PEREMPUAN DALAM MIMPI
Oleh: Pensil Kajoe
Perkenalanku dengannya lumayan lama, lebih kurang dua tahun. Saat bersama kedua temanku berkunjung ke Yogyakarta. Gadis berlesung pipi di kanan itulah yang mencuri perhatianku. Aku tak mempermasalahkan ketika dia menceritakan masa lalunya yang penuh kontroversi baik di lingkungan tempat tinggalnya atau teman-teman sekolahnya dulu. Aku sendiri sebenarnya agak risih kalau harus memanggilnya dengan nama pemberian amarhumah ibunya.
Tiap kali mengingat namanya, aku jadi ingat sesuatu yang sangat sensitive dan rahasia dari bagian tubuh kaum hawa. Waktu masuk perguruan tinggi, dia mau tak mau hars mengganti namanya yang nyleneh agar tak menjadi bahan olok-olok teman-teman barunya, di lingkungan barunya; Ratna Aulia Hapsari. Sebuah nama yang jauh lebih baik dari nama sebelumnya. Aku mengenalnya sebagai waiters di salah satu restaurant seafood di Kota Gudeg.
Hujan cukup deras mengguyur kota yang seakan tak pernah tertidur pulas. Aku dan kedua temanku seperti biasa mencari penyelamat malam. Karena seharian kami bertiga belum bertemu nasi beserta kawanannya. Maka kami putuskan untuk mampir ke restauran langganan kalau sedang berkunjung ke kota ini. Selain makanannya lezat di lidah, harganya pun tak terlalu menguras isi kantong.
Aku berencana ingin mempersunting perempuan tersebut, tapi aku masih ragu untuk menyampaikan keinginanku pada keluarga. Apalagi setelah kejadian dua bulan lalu, saat ayah tahu aku menjalin hubungan dengan Ratna, beliau schock saat kuceritakan siapa dia sebenarnya. Hingga akhirnya ayah terkena serangan jantung dan di rawat di rumah sakit selama satu bulan.
Sejak saat itulah aku merasa bersalah. Namun aku juga tak bisa membohongi perasaanku sendiri. Di satu sisi aku menyayanginya, tak peduli siapa dia sebelum berganti nama. Kalau menurutku nama aslinya lebih unik dan mudah diingat.
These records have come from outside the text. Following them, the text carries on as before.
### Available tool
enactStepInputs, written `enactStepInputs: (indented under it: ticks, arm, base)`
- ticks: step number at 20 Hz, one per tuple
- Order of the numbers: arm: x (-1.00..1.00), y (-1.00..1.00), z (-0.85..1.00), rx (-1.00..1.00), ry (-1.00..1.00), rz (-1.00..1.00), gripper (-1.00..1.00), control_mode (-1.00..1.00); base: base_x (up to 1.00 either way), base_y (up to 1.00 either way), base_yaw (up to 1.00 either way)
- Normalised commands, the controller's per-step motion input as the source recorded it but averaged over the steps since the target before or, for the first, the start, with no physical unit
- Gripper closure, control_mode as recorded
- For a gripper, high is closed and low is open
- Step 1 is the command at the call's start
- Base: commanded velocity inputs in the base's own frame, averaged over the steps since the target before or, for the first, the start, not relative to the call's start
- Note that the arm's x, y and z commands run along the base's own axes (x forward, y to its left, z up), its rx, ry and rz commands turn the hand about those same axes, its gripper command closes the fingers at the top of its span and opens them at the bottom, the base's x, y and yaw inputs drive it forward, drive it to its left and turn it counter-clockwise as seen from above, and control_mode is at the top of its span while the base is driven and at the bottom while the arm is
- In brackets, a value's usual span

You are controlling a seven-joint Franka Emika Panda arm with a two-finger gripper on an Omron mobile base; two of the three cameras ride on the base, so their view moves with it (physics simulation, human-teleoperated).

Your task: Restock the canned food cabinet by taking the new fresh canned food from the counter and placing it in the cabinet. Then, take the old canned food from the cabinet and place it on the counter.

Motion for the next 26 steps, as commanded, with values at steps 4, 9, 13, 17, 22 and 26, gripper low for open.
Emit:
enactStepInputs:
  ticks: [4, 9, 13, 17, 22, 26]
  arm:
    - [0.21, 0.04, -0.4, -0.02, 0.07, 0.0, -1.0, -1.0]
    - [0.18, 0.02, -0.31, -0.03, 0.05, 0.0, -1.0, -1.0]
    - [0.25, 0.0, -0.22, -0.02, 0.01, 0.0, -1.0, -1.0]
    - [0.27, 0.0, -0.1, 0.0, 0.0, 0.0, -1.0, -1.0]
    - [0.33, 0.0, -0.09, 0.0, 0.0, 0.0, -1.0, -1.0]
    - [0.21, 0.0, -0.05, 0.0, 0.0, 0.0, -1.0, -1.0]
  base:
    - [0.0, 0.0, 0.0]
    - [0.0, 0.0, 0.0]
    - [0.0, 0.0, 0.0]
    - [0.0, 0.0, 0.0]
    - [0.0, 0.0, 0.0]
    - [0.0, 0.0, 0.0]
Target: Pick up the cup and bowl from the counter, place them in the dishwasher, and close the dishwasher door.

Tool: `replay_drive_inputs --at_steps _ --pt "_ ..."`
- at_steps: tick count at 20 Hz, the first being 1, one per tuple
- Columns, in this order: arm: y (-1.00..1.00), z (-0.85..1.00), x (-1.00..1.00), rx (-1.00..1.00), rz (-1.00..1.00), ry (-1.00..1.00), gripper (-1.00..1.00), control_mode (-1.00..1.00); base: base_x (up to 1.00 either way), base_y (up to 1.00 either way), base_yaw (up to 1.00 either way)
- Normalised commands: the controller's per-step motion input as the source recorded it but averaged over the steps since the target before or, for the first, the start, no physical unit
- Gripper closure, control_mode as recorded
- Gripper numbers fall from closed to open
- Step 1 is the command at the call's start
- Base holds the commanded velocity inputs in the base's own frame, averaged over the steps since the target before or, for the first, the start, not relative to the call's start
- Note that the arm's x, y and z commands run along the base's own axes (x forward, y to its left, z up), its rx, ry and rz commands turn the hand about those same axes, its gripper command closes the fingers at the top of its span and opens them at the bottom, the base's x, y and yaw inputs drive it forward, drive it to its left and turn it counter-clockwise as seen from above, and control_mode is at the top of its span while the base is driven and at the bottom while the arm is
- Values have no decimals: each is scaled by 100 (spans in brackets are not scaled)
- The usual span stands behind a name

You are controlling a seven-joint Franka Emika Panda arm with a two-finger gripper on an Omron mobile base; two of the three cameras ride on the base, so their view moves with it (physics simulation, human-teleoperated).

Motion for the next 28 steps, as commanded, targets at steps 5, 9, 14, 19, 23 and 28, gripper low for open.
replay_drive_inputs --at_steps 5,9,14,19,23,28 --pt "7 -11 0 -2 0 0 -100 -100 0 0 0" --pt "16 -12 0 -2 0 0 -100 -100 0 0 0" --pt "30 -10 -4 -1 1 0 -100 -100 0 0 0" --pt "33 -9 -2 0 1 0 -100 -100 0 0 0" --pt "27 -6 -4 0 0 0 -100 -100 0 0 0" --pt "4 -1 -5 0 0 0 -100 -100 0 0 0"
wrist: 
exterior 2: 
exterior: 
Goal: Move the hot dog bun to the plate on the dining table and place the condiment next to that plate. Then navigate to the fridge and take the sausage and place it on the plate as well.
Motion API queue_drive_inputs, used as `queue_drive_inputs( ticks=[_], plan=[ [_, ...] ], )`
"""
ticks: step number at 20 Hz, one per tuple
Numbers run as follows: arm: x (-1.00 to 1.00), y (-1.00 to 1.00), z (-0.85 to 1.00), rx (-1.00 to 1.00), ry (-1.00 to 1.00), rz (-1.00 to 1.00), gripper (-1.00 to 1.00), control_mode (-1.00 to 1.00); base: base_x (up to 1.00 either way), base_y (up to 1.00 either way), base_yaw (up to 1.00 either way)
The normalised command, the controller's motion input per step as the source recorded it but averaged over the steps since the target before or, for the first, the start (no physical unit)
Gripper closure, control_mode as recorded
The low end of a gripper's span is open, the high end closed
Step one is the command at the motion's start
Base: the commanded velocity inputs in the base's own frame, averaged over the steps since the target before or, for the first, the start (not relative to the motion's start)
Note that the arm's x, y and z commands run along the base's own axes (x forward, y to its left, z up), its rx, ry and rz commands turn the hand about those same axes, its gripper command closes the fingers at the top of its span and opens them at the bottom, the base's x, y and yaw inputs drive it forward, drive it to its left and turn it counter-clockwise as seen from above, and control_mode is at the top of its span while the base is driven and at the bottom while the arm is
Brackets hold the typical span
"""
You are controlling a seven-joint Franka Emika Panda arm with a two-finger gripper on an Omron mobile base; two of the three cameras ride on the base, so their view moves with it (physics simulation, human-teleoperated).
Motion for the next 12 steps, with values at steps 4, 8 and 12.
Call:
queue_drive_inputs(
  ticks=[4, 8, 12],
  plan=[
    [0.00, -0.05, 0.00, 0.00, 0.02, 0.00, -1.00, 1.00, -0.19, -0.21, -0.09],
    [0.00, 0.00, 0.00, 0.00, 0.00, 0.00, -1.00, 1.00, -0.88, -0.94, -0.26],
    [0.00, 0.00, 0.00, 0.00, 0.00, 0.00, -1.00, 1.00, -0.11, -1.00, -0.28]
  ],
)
Aku juga tak mempermasalahkan dari latarbelakang apa dia berasal.
Malam itu, kami bertiga memilih meja paling kanan dekat jendela, posisi itulah yang paling indah karena kami bisa memandang laut selatan, menikmati gulungan ombak yang seolah saling berkejaran. Tak seperti biasanya, kali ini seorang waiters laki-laki menghampiri meja kami. Padahal biasanya kalau aku datang, Ratna langsung menghampiri dan menanyakan menu apa yang akan kami pesan. Satu hal dari dia yang membuatku kangen adalah lesung pipinya. Ah sayang, padahal malam ini aku mau pamitan karena besok pagi kami bertiga harus segera pulang ke Purwokerto.
"Kenapa Mas? Cari Ratna ya?" sepertinya pelayan itu tahu kalau aku sedang mencari Ratna.
"Oiya, tumben dia tidak kelihatan?" tanyaku
"Sudah dua hari ini dia tidak masuk kerja Mas, dia izin sakit," jawab laki-laki berrompi abu-abu dengan dasi kupu-kupu.